» **Exercise requirements**:
The answer is every line in the data below that contains the word "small".

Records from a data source
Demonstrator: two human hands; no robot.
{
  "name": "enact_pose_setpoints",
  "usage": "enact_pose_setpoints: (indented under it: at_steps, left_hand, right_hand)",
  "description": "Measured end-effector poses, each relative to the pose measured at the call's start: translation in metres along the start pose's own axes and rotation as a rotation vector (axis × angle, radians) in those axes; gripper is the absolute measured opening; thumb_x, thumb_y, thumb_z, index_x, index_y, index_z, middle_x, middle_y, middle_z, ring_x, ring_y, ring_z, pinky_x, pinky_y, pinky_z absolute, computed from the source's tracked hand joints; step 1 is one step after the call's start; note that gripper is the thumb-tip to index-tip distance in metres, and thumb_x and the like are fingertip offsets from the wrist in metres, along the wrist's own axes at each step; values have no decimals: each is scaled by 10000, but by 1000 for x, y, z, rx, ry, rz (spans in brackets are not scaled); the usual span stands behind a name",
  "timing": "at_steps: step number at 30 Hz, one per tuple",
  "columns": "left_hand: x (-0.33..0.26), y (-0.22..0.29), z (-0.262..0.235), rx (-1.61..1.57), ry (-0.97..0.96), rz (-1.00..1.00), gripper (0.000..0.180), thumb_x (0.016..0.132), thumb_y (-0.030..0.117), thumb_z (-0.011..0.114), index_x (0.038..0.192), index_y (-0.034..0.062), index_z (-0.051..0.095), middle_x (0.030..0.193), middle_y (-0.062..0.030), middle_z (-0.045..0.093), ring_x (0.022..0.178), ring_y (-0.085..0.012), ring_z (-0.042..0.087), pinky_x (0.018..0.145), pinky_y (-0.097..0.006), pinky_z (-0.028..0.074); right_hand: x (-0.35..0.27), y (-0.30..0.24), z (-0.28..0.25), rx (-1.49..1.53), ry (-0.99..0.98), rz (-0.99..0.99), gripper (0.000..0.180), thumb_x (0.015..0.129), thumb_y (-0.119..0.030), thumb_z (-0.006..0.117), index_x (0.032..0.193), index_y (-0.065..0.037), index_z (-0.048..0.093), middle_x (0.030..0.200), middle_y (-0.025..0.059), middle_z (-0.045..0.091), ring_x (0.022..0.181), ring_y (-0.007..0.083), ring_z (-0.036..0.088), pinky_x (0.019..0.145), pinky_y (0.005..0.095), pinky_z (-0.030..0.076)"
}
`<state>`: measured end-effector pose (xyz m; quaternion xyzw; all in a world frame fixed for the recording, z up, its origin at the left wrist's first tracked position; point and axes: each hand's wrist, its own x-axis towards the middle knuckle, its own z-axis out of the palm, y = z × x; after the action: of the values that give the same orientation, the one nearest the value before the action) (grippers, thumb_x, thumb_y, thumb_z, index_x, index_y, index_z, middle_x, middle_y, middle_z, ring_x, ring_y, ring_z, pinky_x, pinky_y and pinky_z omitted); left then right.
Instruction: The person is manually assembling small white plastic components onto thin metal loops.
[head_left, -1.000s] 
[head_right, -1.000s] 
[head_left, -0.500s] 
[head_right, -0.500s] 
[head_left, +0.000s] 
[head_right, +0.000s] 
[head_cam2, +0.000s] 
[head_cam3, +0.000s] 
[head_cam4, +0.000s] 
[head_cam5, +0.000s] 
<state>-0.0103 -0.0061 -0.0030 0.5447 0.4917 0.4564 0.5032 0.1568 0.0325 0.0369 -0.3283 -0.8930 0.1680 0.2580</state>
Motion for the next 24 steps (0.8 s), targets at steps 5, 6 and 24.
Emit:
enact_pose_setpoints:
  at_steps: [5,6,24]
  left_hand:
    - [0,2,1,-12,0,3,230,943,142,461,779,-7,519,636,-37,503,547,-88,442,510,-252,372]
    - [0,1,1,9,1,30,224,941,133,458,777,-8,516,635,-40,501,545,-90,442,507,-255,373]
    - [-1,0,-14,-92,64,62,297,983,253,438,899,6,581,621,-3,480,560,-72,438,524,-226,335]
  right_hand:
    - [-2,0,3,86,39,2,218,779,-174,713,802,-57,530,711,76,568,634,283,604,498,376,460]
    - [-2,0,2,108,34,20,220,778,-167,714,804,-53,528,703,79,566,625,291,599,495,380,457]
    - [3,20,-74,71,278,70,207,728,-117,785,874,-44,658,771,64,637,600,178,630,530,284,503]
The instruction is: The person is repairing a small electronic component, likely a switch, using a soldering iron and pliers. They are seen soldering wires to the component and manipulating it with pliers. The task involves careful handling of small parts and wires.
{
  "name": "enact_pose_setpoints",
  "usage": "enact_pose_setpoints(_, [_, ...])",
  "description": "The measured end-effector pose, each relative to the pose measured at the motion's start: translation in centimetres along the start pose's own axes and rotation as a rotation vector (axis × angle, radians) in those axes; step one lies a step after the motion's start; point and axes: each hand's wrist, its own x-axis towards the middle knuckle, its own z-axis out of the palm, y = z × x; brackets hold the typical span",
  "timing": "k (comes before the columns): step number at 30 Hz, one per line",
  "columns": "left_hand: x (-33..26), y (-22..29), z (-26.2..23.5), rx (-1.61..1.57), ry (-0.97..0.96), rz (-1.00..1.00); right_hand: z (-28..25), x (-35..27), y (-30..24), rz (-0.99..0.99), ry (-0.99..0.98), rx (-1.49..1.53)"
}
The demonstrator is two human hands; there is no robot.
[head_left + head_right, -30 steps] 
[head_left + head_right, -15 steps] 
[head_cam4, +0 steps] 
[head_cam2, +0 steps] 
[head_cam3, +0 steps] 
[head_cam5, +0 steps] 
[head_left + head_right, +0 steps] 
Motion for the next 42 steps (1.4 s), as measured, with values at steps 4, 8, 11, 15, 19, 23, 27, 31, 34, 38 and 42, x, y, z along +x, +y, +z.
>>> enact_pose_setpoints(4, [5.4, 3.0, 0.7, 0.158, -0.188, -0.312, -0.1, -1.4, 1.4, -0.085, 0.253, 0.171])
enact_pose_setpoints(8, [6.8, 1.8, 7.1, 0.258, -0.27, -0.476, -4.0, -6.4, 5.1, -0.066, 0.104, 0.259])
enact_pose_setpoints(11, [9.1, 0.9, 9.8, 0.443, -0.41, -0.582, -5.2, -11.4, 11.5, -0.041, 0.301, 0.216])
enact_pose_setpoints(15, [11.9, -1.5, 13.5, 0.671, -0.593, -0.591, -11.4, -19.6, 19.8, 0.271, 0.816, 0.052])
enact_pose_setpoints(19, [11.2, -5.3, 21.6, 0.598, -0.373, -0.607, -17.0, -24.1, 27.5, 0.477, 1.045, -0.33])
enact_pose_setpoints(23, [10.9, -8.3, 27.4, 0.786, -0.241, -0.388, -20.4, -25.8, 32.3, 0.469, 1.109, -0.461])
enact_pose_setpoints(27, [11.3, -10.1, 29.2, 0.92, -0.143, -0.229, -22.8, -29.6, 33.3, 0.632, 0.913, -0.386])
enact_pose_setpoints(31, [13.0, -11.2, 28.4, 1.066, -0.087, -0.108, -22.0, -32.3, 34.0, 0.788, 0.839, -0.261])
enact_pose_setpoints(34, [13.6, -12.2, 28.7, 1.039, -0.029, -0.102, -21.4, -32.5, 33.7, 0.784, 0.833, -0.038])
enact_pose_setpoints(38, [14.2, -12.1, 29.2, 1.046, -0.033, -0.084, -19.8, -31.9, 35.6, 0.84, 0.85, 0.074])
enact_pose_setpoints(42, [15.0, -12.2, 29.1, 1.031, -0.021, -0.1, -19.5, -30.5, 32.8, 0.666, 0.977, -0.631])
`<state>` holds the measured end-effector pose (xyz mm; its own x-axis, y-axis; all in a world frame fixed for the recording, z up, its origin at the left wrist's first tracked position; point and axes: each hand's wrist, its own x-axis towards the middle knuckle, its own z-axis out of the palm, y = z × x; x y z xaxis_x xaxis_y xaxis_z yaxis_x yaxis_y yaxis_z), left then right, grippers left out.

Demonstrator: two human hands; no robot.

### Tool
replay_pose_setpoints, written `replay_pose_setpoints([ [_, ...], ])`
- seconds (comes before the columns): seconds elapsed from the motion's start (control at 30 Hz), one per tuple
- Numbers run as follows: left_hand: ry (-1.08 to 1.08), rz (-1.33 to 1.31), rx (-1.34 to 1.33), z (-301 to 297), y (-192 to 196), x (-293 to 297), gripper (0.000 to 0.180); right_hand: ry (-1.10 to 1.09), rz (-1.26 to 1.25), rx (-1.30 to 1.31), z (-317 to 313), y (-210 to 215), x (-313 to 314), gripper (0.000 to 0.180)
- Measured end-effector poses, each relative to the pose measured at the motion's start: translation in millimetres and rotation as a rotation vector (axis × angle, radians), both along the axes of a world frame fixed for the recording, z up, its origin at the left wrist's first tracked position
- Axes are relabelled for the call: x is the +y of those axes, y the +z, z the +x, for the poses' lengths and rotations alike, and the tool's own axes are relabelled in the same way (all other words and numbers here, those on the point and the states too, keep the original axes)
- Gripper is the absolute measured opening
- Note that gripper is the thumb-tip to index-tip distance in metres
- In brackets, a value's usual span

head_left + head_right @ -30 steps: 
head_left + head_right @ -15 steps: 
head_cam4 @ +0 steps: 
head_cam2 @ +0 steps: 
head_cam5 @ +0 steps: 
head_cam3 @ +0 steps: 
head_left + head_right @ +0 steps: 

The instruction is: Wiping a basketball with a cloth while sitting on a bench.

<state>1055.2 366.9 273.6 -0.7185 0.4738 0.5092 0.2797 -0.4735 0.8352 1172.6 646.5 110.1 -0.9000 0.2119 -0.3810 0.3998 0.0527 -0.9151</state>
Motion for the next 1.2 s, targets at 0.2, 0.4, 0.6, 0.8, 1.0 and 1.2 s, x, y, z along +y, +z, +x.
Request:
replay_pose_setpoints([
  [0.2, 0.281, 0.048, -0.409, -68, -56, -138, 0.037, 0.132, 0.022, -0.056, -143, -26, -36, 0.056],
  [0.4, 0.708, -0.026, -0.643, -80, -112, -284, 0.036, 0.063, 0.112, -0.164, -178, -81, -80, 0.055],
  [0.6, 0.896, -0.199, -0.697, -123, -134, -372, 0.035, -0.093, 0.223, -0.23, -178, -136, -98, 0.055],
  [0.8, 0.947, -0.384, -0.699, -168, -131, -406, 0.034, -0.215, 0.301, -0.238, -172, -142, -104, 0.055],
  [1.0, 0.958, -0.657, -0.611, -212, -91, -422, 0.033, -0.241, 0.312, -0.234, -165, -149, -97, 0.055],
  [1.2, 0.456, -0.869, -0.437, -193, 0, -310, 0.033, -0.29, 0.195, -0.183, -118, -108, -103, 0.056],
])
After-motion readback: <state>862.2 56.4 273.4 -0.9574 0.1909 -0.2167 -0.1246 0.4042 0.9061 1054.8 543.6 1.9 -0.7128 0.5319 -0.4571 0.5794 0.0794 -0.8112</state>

» **Reply to the task**:
Instruction: The person is manually assembling small white plastic components onto thin metal loops.
The instruction is: The person is repairing a small electronic component, likely a switch, using a soldering iron and pliers. They are seen soldering wires to the component and manipulating it with pliers. The task involves careful handling of small parts and wires.

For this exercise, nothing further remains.